Cut a brown paper bag to roughly fit under your salmon (this step is optional, but makes it really easy to serve the salmon while leaving the skin behind stuck to the paper bag, easy clean up too!).
Place the salmon, skin side down, on the paper bag, on a sheet pan. Check for and remove any pin bones with a small kitchen pliers. Optional - using a serrated knife, score the salmon into serving amount pieces, cutting down through the meat but leaving the skin in tact, this allows for easy serving.
Drizzle with olive oil and rub onto the entire salmon with your hands, then season with salt and pepper.

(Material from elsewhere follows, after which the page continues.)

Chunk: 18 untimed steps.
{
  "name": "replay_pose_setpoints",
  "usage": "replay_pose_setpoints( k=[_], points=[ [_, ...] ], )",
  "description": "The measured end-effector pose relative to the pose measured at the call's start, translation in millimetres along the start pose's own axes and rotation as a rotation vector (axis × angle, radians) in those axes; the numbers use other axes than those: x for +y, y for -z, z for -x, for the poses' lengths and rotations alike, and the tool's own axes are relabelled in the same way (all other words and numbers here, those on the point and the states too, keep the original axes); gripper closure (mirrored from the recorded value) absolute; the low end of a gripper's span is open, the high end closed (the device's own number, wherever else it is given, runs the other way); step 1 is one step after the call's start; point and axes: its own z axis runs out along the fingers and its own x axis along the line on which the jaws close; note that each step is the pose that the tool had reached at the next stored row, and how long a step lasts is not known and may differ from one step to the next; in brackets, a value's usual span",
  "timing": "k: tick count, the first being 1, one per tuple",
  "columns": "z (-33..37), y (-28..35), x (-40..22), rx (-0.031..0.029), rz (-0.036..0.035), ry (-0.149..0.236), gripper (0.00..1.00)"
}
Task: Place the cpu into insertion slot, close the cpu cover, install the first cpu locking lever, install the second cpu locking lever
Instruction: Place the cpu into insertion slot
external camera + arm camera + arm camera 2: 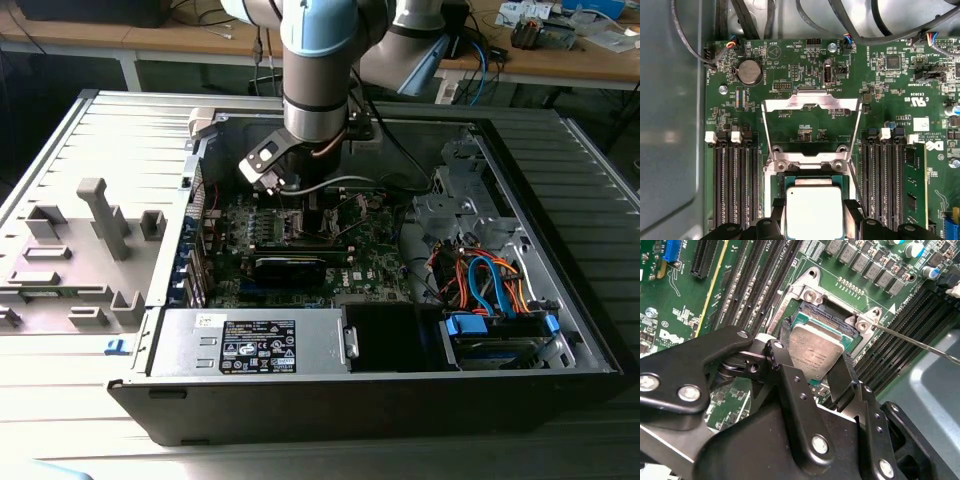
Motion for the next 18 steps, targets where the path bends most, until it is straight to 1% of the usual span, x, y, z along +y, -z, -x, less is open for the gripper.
replay_pose_setpoints(
  k=[2,5,9,18],
  points=[
    [-0.1,-2.2,-0.8,0.0000,0.0000,0.000,0.45],
    [-0.8,-3.3,-1.1,0.0000,0.0000,0.000,0.45],
    [-3.4,-3.7,-1.1,0.0000,0.0000,0.000,0.45],
    [-3.5,-5.6,-1.5,-0.0004,0.0000,0.000,0.45]
  ],
)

Roast in the oven for 11 to 15 minutes. The roasting time will vary depending on the thickness of the fish. Check salmon after 10 minutes, if you scored the salmon, you will be able to look in the score cuts to see if it looks done. You can also test with a fork pulling apart a piece to see if it flakes. Salmon doneness is a personal preference, some like it more medium rare, some well done, so the best thing to do is check it after 10 minutes and then do a couple more minutes and check as you go. It is done when it flakes easily but don't overcook it! Allow the salmon to rest on the stovetop for 3 to 5 minutes before serving.
Serve with any sides, mashed potatoes, roasted or blanched green vegetables, salad, or crusty bread.